How often should general practitioners provide nutrition care to patients? A forecasting activity to determine the target frequency for chronic-disease management in Australia.
Sommaire de l'article
Supporting patients to have healthy dietary behaviours contributes significantly to preventing and managing lifestyle-related chronic diseases. 'Nutrition care' refers to any practice provided by a health professional to support a patient to improve their dietary behaviours and subsequent health outcomes. Approximately 3% of consultations by Australian general practitioners (GPs) involve the provision of nutrition care. The aim of the present paper was to forecast the potential implications of a higher frequency of nutrition care by GPs.
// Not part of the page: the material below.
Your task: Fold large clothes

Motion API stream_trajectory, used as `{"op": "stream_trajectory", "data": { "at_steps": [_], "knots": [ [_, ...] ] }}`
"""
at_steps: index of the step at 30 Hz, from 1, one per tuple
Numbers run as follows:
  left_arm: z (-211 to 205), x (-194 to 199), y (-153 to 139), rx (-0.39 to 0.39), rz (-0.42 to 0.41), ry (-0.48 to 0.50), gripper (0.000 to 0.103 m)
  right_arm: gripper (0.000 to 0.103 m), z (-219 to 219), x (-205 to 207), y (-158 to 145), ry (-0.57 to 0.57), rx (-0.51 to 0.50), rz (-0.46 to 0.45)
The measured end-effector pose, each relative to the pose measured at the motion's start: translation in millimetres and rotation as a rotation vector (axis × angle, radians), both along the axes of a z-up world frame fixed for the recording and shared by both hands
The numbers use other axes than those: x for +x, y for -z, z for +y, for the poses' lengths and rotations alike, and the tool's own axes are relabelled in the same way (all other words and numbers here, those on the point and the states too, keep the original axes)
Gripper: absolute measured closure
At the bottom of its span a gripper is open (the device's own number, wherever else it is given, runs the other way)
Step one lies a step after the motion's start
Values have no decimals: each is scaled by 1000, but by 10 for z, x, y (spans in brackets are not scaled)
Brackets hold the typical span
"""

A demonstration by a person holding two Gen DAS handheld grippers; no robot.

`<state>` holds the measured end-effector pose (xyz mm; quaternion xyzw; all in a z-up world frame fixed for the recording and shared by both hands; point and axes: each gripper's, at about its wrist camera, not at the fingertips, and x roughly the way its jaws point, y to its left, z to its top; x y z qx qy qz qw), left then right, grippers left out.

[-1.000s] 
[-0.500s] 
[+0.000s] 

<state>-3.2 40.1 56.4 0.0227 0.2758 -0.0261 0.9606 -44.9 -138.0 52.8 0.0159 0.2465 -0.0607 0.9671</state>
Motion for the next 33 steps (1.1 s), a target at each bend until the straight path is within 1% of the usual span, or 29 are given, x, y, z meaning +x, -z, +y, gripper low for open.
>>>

Evidence on the effect of improved dietary behaviours on chronic disease outcomes, number of Australian adults estimated to have poor dietary behaviours and effectiveness of GPs providing nutrition care were taken into consideration. Using hypertension as a case example, for GPs to provide nutrition care to all hypertensive adults who would benefit from improved dietary behaviours, GPs would need to provide nutrition care in a target rate of 4.85% of consultations or 4.5 million different patients each year. The target aligns with the existing priorities for supporting chronic-disease prevention and management in Australia by increasing the rate that brief lifestyle interventions are provided by primary health professionals. This conservative target presents a considerable challenge for GPs, support staff, researchers and policy makers, but can be used to inform future interventions to support nutrition care by GPs.